Instructions to follow> A word-for-word copy of the listing that follows is required.

********************

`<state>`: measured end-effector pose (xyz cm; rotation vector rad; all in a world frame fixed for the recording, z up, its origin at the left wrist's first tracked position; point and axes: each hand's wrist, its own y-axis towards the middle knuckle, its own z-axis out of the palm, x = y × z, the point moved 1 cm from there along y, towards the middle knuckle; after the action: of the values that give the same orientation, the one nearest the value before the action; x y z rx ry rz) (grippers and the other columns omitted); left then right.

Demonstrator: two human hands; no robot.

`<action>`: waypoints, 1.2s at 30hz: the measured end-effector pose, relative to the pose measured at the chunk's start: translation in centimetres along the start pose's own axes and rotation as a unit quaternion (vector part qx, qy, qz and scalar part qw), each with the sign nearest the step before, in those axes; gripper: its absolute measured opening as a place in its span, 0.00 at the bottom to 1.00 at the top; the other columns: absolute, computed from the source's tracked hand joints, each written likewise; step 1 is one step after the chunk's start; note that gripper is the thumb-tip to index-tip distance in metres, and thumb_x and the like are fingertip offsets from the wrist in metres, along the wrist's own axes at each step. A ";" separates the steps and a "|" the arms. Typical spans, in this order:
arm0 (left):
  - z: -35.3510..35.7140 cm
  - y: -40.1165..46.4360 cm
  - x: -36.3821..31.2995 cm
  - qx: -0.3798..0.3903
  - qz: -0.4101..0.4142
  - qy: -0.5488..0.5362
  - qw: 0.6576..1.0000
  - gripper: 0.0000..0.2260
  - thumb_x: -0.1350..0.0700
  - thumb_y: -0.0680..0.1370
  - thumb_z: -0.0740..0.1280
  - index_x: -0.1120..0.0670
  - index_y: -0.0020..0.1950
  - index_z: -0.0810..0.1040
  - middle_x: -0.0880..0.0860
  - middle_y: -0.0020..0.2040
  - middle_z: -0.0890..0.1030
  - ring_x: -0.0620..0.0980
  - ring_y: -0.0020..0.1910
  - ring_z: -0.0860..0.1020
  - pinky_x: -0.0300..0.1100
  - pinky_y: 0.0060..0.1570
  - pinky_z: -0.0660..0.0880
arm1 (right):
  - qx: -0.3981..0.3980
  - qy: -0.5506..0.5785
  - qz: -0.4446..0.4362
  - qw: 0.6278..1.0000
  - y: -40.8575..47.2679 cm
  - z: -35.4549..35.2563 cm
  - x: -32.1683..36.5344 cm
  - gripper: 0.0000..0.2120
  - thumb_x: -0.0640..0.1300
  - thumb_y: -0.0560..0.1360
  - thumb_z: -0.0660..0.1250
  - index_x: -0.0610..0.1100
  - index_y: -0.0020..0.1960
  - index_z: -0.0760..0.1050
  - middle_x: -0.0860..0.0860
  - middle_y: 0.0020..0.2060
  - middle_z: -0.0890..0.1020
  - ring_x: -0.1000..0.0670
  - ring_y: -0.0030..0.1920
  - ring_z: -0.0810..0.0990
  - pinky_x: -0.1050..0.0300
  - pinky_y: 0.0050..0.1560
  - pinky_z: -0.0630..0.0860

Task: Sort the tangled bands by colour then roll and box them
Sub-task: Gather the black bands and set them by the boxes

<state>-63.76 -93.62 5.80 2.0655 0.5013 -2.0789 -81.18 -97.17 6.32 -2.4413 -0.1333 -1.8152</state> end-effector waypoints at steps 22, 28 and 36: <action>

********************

Answer for this exercise>
`<state>`: measured end-effector pose (xyz cm; rotation vector rad; all in a world frame fixed for the recording, z up, its origin at the left wrist's first tracked position; point and axes: each hand's wrist, its own y-axis towards the middle knuckle, its own z-axis out of the palm, x = y × z, the point moved 1 cm from there along y, towards the middle knuckle; after the action: of the values that give the same orientation, the one nearest the value before the action; x y z rx ry rz) (grippers and the other columns omitted); left then right.

Demonstrator: two human hands; no robot.

`<action>`: waypoints, 1.2s at 30hz: the measured end-effector pose, relative to the pose measured at the chunk's start: translation in centimetres along the start pose's own axes and rotation as a unit quaternion (vector part qx, qy, qz and scalar part qw), each with the sign nearest the step before, in those axes; gripper: its absolute measured opening as a place in its span, 0.00 at the bottom to 1.00 at the top; the other columns: absolute, computed from the source's tracked hand joints, each written likewise; step 1 is one step after the chunk's start; note that gripper is the thumb-tip to index-tip distance in metres, and thumb_x and the like are fingertip offsets from the wrist in metres, along the wrist's own axes at each step. A ";" separates the steps and a "|" the arms. Typical spans, in this order:
arm0 (left):
  - z: -35.3510..35.7140 cm
  - y: -40.1165..46.4360 cm
  - x: -36.3821..31.2995 cm
  - qx: -0.3798..0.3903
  - qz: -0.4101..0.4142
  - qy: -0.5488..0.5362
  - qw: 0.6576..1.0000
  - gripper: 0.0000..0.2260
  - thumb_x: -0.1350..0.0700
  - thumb_y: -0.0680..0.1370
  - thumb_z: -0.0740..0.1280
  - index_x: -0.1120..0.0670
  - index_y: -0.0020..0.1950
  - index_z: -0.0810..0.1040
  - middle_x: -0.0880..0.0860
  - middle_y: -0.0020..0.2040
  - middle_z: -0.0890..0.1030
  - ring_x: -0.0620..0.0980
  - ring_y: -0.0020..0.1910
  - ring_z: -0.0860..0.1020
  - pinky_x: -0.0300..0.1100
  - pinky_y: 0.0060..0.1570
  - pinky_z: -0.0660..0.0880
arm1 (right):
  - qx: -0.3981..0.3980
  - qy: -0.5506..0.5785
  - qz: -0.4446..0.4362
  - qw: 0.6278..1.0000
  - y: -40.8575..47.2679 cm
  - z: -35.4549..35.2563 cm
  - x: -32.1683..36.5344 cm
  - gripper: 0.0000..0.2120
  - thumb_x: -0.0640..0.1300
  - thumb_y: -0.0560..0.1360
  - thumb_z: -0.0660..0.1250
  - index_x: -0.0610..0.1100
  - index_y: -0.0020..0.1960
  - index_z: -0.0760..0.1050
  - middle_x: -0.0860..0.0860
  - middle_y: 0.0020..0.2060
  - middle_z: -0.0890..0.1020
  - ring_x: -0.1000..0.0670
  - ring_y: -0.0030..0.1920
  - ring_z: -0.0810..0.0990
  - pinky_x: -0.1050..0.0300
  - pinky_y: 0.0050..0.1560
  - pinky_z: -0.0630..0.0860

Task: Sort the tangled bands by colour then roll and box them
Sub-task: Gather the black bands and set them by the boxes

<state>-63.76 -93.62 5.80 2.0655 0.5013 -2.0789 -81.18 -97.17 6.32 -2.4413 -0.1333 -1.8152</state> end-effector waypoints at steps 22, 28 and 36: <action>

With that, the exercise is finished.